→ **Problem to work on**
Print every line of the data exactly as shown.

→ **Dataset extract**
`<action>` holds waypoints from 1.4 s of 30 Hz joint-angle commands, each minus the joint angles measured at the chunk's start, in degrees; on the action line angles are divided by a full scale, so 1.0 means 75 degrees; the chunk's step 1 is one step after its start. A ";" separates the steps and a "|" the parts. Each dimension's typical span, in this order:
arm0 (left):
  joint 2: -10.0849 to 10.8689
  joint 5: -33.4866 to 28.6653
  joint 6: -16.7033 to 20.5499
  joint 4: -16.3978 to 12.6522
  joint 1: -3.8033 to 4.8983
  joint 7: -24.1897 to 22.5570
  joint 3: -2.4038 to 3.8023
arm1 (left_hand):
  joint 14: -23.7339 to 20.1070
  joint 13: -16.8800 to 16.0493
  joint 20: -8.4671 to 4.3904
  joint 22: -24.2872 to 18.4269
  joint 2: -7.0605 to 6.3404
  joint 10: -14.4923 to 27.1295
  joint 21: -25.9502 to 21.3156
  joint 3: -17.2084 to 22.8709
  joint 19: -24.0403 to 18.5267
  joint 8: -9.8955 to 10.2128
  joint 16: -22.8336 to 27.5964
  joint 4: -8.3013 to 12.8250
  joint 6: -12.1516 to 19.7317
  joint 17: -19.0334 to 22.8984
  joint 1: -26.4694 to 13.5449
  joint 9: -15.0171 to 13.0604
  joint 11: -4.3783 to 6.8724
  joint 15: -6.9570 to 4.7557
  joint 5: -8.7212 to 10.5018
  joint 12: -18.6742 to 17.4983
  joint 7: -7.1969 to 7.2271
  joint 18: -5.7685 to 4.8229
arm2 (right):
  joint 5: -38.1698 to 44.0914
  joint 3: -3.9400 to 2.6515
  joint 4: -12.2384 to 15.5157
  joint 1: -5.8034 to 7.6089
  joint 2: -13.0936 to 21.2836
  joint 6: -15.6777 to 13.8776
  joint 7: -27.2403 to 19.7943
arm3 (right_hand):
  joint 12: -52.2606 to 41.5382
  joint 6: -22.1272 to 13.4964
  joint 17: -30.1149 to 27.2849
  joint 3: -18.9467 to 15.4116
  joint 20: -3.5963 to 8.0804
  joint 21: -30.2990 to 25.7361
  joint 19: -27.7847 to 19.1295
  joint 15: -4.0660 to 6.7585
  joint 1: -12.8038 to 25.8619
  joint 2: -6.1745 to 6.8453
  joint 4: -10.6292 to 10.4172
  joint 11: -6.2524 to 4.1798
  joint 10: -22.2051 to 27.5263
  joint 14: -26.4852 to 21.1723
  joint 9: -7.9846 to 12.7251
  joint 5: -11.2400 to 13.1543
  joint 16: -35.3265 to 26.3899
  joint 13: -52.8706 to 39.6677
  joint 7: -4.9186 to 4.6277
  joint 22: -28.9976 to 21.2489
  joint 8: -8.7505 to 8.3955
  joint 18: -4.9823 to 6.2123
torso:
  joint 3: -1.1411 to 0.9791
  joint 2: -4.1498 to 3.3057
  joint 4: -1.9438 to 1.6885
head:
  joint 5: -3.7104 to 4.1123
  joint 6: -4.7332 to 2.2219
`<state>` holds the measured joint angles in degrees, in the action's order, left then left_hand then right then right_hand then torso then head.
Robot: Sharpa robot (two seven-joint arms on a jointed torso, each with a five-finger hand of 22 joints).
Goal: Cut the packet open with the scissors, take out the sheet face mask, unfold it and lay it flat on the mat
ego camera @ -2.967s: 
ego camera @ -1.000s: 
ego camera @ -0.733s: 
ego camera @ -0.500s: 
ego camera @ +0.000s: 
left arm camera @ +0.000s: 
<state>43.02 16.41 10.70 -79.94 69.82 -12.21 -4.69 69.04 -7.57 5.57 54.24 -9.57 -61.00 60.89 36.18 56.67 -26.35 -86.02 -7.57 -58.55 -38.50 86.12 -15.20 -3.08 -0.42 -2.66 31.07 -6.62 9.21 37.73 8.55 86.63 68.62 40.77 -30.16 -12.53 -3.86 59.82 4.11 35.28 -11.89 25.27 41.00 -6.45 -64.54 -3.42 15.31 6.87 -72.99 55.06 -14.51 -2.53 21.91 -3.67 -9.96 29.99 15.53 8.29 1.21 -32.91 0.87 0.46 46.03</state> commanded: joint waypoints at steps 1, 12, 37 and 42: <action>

→ **Solution**
`<action>` holds waypoints from 1.4 s of 30 Hz joint-angle commands, each minus the joint angles measured at the chunk's start, in degrees; on the action line angles are divided by a full scale, so 1.0 means 75 degrees; the chunk's step 1 is one step after its start. A ";" separates the steps and a "|" the parts. Each dimension's typical span, in this order:
arm0 (left):
  joint 2: -10.0849 to 10.8689
  joint 5: -33.4866 to 28.6653
  joint 6: -16.7033 to 20.5499
  joint 4: -16.3978 to 12.6522
  joint 1: -3.8033 to 4.8983
  joint 7: -24.1897 to 22.5570
  joint 3: -2.4038 to 3.8023
arm1 (left_hand):
  joint 14: -23.7339 to 20.1070
  joint 13: -16.8800 to 16.0493
  joint 20: -8.4671 to 4.3904
  joint 22: -24.2872 to 18.4269
  joint 2: -7.0605 to 6.3404
  joint 10: -14.4923 to 27.1295
  joint 21: -25.9502 to 21.3156
  joint 3: -17.2084 to 22.8709
  joint 19: -24.0403 to 18.5267
  joint 8: -9.8955 to 10.2128
  joint 16: -22.8336 to 27.5964
  joint 4: -8.3013 to 12.8250
  joint 6: -12.1516 to 19.7317
  joint 17: -19.0334 to 22.8984
  joint 1: -26.4694 to 13.5449
  joint 9: -15.0171 to 13.0604
  joint 11: -4.3783 to 6.8724
  joint 15: -6.9570 to 4.7557
  joint 5: -8.7212 to 10.5018
  joint 12: -18.6742 to 17.4983
  joint 7: -7.1969 to 7.2271
  joint 18: -5.7685 to 4.8229
arm2 (right):
  joint 5: -38.1698 to 44.0914
  joint 3: -3.9400 to 2.6515
  joint 4: -12.2384 to 15.5157
  joint 1: -5.8034 to 7.6089
  joint 2: -13.0936 to 21.2836
  joint 6: -15.6777 to 13.8776
  joint 7: -27.2403 to 19.7943
arm3 (right_hand):
  joint 12: -52.2606 to 41.5382
  joint 6: -22.1272 to 13.4964
  joint 17: -30.1149 to 27.2849
  joint 3: -18.9467 to 15.4116
  joint 20: -3.5963 to 8.0804
  joint 21: -30.2990 to 25.7361
  joint 19: -27.7847 to 19.1295
  joint 15: -4.0660 to 6.7585
  joint 1: -12.8038 to 25.8619
  joint 2: -6.1745 to 6.8453
  joint 4: -10.6292 to 10.4172
  joint 11: -6.2524 to 4.1798
  joint 10: -22.2051 to 27.5263
  joint 14: -26.4852 to 21.1723
  joint 9: -7.9846 to 12.7251
  joint 5: -11.2400 to 13.1543
  joint 16: -35.3265 to 26.3899
  joint 13: -52.8706 to 39.6677
  joint 7: -4.9186 to 4.6277
  joint 22: -28.9976 to 21.2489
  joint 8: -8.7505 to 8.3955
  joint 18: -4.9823 to 6.2123
torso:
  joint 3: -1.1411 to 0.9791
  joint 2: -4.1498 to 3.3057
  joint 4: -1.9438 to 1.6885
head:
  joint 5: -3.7104 to 4.1123
  joint 6: -4.7332 to 2.2219
`<state>` holds the measured joint angles in degrees, in the action's order, left then left_hand then right then right_hand then torso then head.
Robot: Sharpa robot (two seven-joint arms on a jointed torso, each with a five-finger hand of 22 joints).
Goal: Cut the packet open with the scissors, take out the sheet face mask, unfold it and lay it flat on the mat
ego camera @ -2.967s: 
ego camera @ -1.000s: 
ego camera @ -0.733s: 
ego camera @ -0.500s: 
ego camera @ +0.000s: 
left arm camera @ +0.000s: 
<state>43.02 16.41 10.70 -79.94 69.82 -12.21 -4.69 69.04 -7.57 5.57 54.24 -9.57 -61.00 60.89 36.18 56.67 -26.35 -86.02 -7.57 -58.55 -38.50 86.12 -15.20 -3.08 -0.42 -2.66 31.07 -6.62 9.21 37.73 8.55 86.63 68.62 40.77 -30.16 -12.53 -3.86 59.82 4.11 35.28 -11.89 25.27 41.00 -6.45 -64.54 -3.42 15.31 6.87 -72.99 55.06 -14.51 -2.53 21.91 -3.67 -9.96 29.99 15.53 8.29 1.21 -32.91 0.87 0.46 46.03</state> commanded: joint waypoints at steps 1, 12, 37 and 42: <action>

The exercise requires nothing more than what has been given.